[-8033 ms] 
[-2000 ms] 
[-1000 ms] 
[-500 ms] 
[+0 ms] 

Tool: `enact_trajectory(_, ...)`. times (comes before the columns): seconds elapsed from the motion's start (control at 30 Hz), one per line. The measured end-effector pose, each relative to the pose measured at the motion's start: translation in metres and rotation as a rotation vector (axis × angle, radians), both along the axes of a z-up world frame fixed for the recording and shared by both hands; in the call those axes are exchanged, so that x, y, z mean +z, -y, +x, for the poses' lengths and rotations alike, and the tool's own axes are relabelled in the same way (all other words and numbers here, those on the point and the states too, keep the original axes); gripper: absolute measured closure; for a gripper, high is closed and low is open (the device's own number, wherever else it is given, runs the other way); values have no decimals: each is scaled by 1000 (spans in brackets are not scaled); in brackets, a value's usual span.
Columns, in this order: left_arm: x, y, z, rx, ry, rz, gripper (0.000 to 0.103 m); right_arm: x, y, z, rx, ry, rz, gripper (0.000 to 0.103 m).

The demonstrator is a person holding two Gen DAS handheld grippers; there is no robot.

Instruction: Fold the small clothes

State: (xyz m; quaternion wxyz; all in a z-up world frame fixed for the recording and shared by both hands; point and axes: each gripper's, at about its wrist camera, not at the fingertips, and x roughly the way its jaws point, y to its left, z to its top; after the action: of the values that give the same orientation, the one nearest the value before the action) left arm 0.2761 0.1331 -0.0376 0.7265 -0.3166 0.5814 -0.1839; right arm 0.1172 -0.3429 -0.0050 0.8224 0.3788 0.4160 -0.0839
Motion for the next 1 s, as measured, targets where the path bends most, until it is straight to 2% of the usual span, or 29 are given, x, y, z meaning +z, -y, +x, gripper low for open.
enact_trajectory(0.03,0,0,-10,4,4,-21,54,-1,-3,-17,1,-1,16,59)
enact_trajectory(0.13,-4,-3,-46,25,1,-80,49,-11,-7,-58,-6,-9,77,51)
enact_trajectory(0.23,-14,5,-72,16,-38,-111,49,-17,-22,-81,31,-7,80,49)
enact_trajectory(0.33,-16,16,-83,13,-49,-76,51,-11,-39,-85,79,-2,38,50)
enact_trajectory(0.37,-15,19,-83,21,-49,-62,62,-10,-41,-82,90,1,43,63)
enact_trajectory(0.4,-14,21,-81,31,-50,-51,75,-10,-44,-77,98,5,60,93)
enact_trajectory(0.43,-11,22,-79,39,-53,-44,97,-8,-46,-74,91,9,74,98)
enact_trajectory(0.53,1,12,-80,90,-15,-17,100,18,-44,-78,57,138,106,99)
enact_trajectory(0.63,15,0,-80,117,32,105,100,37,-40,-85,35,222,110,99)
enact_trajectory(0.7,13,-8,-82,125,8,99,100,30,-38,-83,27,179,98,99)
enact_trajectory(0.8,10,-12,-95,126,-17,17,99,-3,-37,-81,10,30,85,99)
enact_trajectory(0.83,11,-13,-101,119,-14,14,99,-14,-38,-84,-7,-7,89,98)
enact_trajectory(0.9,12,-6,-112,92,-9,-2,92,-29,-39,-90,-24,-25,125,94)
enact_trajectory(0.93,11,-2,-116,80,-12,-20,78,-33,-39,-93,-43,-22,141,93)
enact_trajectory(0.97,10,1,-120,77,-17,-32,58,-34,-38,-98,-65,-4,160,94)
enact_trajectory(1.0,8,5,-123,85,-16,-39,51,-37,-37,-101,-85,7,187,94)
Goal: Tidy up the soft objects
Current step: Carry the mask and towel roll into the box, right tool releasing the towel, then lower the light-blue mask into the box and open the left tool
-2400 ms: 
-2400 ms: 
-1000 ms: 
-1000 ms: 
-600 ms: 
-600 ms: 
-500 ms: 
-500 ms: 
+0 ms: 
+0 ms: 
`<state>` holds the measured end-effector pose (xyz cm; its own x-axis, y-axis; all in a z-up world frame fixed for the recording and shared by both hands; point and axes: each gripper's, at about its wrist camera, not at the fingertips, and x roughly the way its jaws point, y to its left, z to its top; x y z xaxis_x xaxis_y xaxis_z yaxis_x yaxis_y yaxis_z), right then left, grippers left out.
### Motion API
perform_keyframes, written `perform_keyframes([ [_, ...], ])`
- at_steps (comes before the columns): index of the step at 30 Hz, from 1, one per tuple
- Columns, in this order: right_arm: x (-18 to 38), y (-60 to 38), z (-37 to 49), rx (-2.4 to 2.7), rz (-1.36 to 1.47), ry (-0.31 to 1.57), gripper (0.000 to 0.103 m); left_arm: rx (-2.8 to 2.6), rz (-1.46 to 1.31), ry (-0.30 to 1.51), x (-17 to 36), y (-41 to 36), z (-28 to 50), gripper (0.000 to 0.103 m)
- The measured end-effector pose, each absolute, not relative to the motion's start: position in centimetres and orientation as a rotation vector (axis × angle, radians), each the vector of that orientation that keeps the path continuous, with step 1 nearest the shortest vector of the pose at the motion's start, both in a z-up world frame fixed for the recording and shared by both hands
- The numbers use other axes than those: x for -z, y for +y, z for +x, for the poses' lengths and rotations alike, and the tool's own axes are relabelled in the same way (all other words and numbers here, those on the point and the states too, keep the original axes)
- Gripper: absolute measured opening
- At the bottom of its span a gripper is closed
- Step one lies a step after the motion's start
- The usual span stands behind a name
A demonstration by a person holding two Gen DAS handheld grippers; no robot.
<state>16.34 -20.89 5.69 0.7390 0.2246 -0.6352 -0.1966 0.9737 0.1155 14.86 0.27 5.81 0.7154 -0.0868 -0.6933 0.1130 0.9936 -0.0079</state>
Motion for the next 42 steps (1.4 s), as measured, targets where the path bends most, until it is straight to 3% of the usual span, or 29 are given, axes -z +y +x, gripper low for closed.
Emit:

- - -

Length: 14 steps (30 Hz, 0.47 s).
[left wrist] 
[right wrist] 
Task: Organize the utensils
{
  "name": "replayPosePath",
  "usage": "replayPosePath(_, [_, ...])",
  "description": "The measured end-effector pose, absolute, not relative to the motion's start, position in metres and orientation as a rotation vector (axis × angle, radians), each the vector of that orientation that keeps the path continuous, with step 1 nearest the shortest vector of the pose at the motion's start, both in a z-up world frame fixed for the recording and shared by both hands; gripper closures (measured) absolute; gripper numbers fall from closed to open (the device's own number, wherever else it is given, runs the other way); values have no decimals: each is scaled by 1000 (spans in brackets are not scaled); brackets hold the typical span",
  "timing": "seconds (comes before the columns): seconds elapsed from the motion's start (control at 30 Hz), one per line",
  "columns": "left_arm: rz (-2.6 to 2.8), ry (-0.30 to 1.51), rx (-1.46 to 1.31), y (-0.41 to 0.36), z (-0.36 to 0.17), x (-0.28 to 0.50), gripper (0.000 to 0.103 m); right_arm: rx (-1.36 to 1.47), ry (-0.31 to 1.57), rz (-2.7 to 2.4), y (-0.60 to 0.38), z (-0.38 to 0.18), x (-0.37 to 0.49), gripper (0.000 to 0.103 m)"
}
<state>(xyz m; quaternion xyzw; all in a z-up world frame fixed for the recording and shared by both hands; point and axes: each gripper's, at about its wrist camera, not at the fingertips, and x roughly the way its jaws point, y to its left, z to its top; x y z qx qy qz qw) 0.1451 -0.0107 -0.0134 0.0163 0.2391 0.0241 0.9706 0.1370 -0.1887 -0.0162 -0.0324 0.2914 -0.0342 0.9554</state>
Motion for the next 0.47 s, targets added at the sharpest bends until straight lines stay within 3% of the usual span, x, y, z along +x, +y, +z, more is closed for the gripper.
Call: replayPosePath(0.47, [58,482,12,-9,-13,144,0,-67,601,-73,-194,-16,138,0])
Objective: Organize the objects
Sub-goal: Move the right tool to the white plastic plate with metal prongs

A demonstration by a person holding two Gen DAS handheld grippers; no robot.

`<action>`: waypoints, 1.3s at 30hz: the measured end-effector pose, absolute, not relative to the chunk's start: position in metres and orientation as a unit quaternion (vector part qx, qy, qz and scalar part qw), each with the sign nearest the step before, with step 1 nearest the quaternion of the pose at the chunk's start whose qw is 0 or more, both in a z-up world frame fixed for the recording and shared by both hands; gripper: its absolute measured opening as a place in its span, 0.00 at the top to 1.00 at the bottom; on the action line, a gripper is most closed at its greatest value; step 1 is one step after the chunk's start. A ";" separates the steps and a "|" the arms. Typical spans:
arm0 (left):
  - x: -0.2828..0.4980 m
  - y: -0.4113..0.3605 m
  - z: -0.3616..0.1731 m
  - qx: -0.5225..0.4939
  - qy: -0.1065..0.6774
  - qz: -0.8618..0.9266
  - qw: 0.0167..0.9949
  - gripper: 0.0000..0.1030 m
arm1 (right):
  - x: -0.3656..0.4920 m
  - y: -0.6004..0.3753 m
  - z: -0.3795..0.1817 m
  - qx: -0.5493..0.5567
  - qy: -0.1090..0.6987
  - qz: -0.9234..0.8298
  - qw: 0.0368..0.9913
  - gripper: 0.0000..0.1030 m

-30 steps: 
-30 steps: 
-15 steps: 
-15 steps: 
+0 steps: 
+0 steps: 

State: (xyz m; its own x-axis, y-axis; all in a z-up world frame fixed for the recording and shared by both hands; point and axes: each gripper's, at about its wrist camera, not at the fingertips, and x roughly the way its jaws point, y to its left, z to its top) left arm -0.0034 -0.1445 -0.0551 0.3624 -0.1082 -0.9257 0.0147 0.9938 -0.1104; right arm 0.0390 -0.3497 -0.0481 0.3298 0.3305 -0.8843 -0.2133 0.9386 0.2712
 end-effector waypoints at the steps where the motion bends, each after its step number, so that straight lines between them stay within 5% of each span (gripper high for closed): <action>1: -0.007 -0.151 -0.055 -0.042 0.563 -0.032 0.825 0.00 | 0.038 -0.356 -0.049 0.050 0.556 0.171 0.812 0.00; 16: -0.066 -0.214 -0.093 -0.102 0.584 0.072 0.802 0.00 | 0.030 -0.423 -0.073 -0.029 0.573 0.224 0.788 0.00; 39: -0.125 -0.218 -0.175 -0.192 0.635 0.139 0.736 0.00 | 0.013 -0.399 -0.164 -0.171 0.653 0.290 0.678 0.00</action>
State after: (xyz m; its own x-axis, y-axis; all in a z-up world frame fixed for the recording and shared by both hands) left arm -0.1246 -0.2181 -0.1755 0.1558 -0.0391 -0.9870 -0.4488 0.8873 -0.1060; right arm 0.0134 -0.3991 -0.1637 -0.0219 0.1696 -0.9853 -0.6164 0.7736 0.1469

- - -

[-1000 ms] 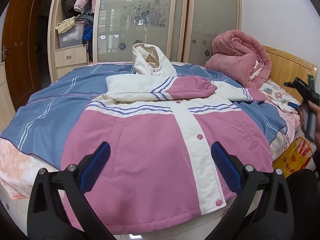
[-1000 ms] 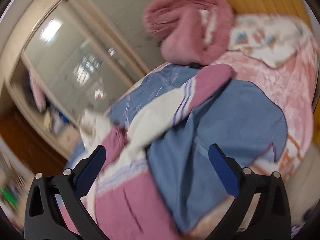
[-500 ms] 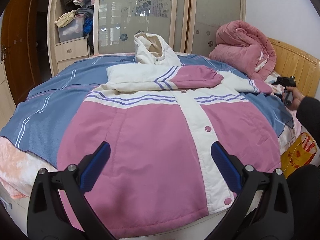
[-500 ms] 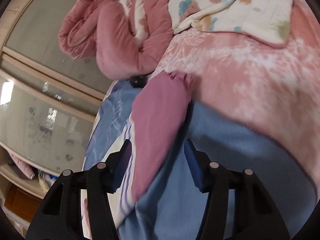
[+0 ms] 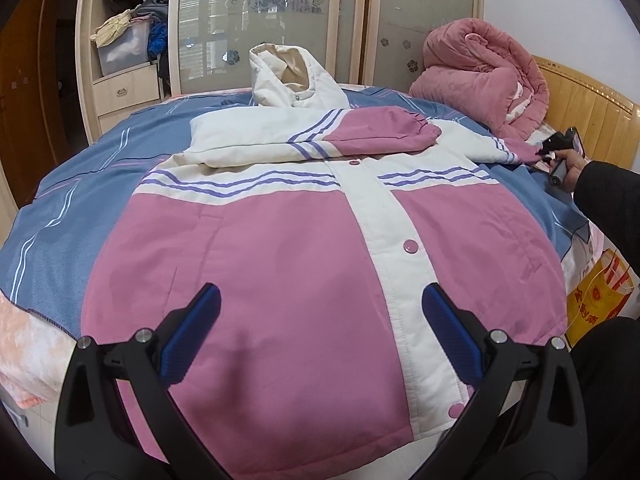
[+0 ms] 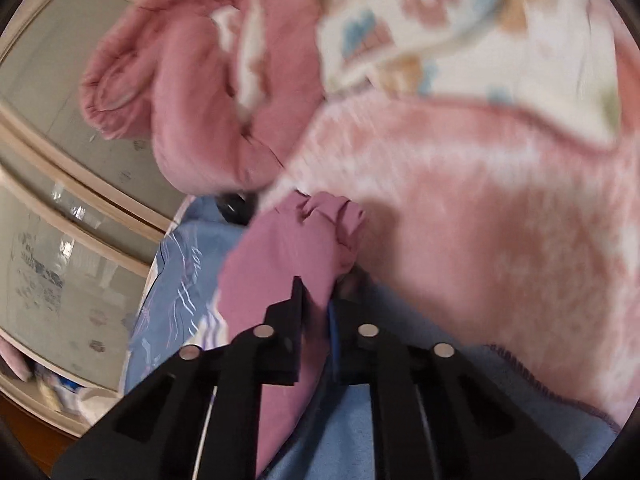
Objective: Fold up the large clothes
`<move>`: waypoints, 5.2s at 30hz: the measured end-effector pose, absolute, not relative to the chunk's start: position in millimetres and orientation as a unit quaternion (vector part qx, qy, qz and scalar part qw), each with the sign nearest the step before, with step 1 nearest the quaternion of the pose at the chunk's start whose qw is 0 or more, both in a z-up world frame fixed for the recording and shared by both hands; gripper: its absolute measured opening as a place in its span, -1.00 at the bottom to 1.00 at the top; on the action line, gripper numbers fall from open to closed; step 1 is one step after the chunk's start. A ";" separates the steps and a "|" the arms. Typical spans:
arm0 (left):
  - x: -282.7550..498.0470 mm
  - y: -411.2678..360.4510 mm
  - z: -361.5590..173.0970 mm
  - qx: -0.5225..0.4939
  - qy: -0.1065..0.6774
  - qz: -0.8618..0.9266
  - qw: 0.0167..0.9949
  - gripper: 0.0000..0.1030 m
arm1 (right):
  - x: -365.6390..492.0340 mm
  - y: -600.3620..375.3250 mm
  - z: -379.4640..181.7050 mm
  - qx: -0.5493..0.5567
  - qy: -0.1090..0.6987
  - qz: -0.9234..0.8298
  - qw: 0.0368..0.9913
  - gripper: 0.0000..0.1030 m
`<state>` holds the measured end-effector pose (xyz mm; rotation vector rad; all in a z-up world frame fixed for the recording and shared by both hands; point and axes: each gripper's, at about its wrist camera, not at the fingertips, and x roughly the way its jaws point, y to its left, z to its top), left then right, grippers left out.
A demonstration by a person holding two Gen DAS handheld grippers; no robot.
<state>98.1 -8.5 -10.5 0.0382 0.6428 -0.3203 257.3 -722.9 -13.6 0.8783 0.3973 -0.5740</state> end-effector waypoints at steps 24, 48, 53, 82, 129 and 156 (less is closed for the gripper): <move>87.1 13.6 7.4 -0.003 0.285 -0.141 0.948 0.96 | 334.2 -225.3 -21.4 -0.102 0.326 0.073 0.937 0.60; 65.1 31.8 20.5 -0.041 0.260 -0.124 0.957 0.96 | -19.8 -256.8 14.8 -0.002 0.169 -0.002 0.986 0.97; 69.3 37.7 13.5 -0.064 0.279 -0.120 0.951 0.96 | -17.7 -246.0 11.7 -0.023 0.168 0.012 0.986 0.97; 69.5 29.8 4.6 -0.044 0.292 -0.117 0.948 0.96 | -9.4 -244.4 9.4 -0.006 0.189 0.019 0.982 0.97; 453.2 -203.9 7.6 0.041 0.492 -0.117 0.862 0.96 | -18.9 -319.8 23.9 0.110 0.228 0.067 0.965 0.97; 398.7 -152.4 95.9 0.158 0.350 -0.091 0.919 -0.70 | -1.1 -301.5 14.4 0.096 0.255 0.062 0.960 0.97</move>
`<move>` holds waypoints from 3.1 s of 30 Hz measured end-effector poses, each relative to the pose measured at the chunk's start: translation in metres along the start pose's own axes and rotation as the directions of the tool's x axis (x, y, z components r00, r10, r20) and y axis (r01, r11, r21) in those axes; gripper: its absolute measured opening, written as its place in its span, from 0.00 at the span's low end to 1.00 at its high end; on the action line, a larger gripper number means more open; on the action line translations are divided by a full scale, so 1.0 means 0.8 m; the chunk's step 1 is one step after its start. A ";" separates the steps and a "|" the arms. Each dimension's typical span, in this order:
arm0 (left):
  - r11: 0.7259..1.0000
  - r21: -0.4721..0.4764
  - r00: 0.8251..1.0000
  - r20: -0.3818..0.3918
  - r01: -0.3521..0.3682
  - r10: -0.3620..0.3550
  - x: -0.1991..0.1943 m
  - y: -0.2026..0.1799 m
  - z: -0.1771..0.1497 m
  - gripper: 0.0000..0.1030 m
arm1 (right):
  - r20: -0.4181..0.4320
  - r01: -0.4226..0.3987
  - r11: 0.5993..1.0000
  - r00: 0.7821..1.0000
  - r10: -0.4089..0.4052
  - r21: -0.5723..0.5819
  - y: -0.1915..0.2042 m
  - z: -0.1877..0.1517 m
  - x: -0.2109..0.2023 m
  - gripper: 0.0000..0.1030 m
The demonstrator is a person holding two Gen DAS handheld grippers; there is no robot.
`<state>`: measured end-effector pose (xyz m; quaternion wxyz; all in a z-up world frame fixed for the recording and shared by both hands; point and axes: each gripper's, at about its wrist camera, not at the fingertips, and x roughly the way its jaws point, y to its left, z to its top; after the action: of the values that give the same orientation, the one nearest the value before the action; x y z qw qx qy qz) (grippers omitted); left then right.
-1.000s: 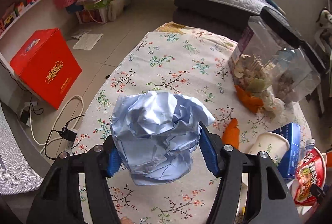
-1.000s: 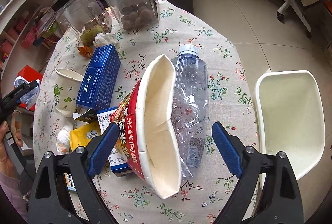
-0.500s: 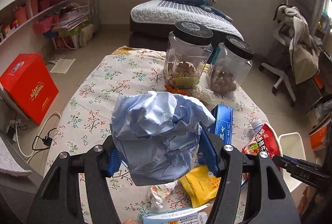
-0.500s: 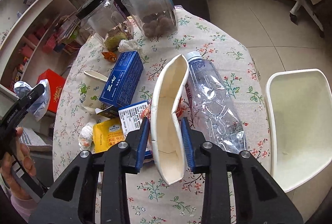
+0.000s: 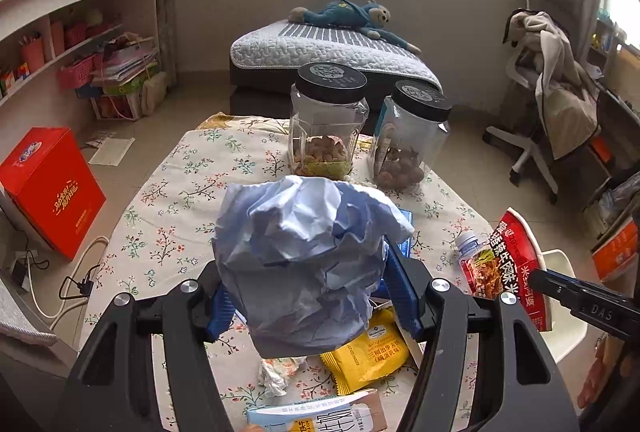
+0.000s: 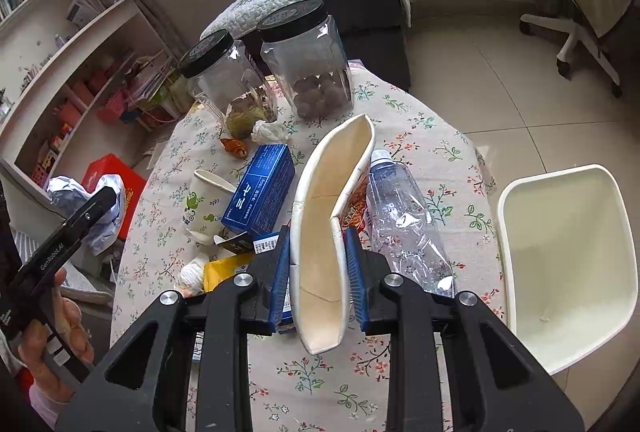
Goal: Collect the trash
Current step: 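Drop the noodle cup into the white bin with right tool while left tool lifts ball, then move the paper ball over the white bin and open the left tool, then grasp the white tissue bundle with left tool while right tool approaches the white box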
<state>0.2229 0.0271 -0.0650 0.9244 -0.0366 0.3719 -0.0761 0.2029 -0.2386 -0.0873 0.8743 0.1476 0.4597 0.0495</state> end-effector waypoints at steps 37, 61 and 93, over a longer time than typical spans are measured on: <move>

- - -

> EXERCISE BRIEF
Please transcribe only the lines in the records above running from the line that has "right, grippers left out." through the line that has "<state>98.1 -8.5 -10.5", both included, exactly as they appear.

> WRITTEN ANSWER
`<state>` holds the measured end-effector pose (xyz mm; rotation vector rad; all in a z-up world frame fixed for the recording and shared by both hands; point and axes: each gripper's, at about its wrist camera, not at the fingertips, and x roughly the way its jaws point, y to its left, z to its top), left then right, grippers left out.
A demonstration by a person holding two Gen DAS handheld grippers; no robot.
<state>98.1 -8.5 -10.5 0.0382 0.6428 -0.3203 257.3 -722.9 -13.6 0.8783 0.3973 -0.5740</state> end-effector waypoints at steps 24, 48, 53, 82, 129 and 156 (less is closed for the gripper): <move>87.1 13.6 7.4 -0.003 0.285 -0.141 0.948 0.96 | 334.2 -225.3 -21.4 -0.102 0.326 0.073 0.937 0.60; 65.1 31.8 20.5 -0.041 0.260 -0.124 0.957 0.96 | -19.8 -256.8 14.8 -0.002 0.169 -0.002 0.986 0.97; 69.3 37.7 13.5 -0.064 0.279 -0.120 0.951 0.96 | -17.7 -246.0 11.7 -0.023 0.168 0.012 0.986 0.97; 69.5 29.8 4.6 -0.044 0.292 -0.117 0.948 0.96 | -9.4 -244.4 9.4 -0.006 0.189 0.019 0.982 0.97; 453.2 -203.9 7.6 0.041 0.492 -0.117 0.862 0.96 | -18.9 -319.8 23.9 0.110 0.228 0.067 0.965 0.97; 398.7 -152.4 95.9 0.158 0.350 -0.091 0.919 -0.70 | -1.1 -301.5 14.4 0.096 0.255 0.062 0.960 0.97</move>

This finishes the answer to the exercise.